Geschichte
Die Entstehung des Fanprojektes Karlsruhe geht in das Jahr 1986 zurück. Engagierte Fußballfans grüten den Dachverband "IG Karlsruher Fußballfans e.V.". Die IG forderte auf politischer Ebene ein sozialpädagogisches Fanprojekt, welches 1986 gegründet und im Jahr 1989 in die Trägerschaft des Stadtjugendausschuß e.V. Karlsruhe überging. Die bis Anfang der 90er Jahre in der Szene dominierende Hooligangruppierung "Destroyers" bildete gleichzeitig den Hauptarbeitsbereich des Fanprojekts. Nach Einführung des NKSS konzentrierte sich die Arbeit auf jugendliche und heranwachsende Fußballfans im Alter von 14 bis 27 Jahren. Die in dieser Zeit anwachsenden Ultragruppierungen (u.a. "Phönix Sons"; "Armata Fidelis"; "Rheinfire"; "Wild Boys"), sowie der Teil der noch bestehenden Hooliganszene sind die momentanen Zielgruppen des Karlsruher Fanprojektes.Neben der Begleitung zu allen Heim- sowie Auswärtsspielen des KSC gibt es einen offenen Betrieb während der Woche und Öffnungszeiten des Fanprojektes vor und nach den Heimspielen. Zentrale Arbeitsfelder sind die Krisenintervention und Beratung von Fans in akuten Problemlagen sowie eine ausgeprägte Vernetzungsarbeit mit allen beteiligten Institutionen im Umfeld des Fußballgeschehens des KSC. Des weiteren führen die Mitarbeiter des Projektes Kunst-, Musik- und Sportprojekte mit den Fans durch und pflegen den (inter-) kulturellen Austausch mit Fanszenen aus Berlin, Frankreich (Strasbourg) sowie Italien (Pisa).

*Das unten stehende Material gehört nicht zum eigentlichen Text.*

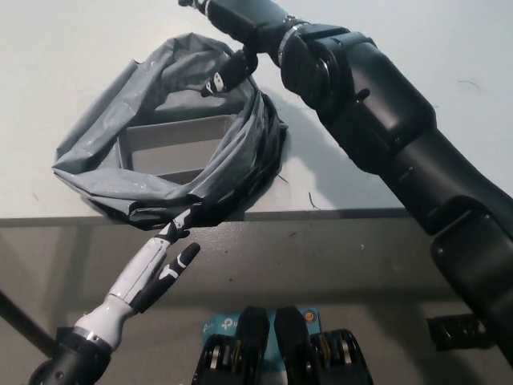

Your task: Use the right hand to pick up a small rectangular container and put it into a plastic bag and lift the bag

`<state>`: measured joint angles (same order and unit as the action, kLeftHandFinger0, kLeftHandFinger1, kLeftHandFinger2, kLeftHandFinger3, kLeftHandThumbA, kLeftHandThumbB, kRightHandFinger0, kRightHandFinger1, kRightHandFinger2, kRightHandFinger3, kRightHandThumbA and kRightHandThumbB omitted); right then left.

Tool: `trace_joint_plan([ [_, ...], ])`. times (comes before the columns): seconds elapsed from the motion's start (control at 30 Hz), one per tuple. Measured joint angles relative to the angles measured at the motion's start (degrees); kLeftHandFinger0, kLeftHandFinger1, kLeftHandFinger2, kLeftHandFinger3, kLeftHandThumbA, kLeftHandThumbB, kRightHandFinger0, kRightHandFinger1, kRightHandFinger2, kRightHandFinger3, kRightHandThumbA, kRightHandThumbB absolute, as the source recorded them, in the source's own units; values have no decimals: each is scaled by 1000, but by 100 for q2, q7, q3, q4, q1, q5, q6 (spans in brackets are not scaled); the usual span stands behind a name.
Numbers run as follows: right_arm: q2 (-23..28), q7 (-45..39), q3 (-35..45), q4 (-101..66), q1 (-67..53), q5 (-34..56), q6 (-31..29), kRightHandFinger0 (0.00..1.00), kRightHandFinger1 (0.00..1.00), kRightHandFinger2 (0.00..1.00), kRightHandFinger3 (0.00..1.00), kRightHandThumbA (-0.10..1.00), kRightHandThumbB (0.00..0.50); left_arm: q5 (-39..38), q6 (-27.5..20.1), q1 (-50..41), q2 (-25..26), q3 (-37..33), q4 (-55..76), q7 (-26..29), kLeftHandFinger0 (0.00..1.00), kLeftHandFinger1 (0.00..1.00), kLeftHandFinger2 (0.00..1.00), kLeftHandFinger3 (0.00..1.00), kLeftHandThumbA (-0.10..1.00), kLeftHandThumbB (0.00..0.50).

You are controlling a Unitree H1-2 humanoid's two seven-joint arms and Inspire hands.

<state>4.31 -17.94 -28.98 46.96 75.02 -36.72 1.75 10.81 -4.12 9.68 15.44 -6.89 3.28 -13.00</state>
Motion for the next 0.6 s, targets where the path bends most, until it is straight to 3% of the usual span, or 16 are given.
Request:
trace_joint_plan([
  [0.43,-62,286,-120,645,-109,-230,399,1000,1000,1000,1000,939,500,16,-11,-23,0,-4,0,0,1000,1000,1000,1000,1000,198],
  [0.6,-108,380,-58,761,-115,-223,529,1000,1000,1000,1000,985,500,14,-26,-27,0,-4,0,0,1000,1000,1000,1000,1000,193],
])
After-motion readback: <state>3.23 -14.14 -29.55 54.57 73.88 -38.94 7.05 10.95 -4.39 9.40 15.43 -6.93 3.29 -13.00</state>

Das Projekt besitzt einen starken fachlichen und politischen Rückhalt durch den Stadtjugendausschuß e.V. Karlsruhe. Es genießt eine hohe Akzeptanz bei den Fans sowie innerhalb der Stadt Karlsruhe. Dies spiegelt sich u.a. darin wider, dass die Stadt Karlsruhe seit zehn Jahren den Finanzierungsbeitrag des Landes Baden-Württemberg in Höhe von einem Drittel des Gesamtprojektetats übernimmt (es ist daher das einzige Projekt in Baden-Württemberg!).
Durch den mehrmaligen Abstieg aus der Bundesliga bis in die Regionalliga und dem Wiederaufstieg in die 2. Liga fanden in den letzten Jahren zahlreiche Personalwechsel statt. Aktuell arbeiten im Projekt mit Volker Körenzig und Dirk Grießbaum zwei hauptamtliche Mitarbeiter.
Im März 2007 hat das Fanprojekt Karlsruhe ein neues Domizil gefunden. Hatte man die letzten Jahre eine Einrichtung, die über 80 qm Fläche verfügt, sind die neuen Räumlichkeiten in der Karlsruher Nordstadt jetzt 450 qm.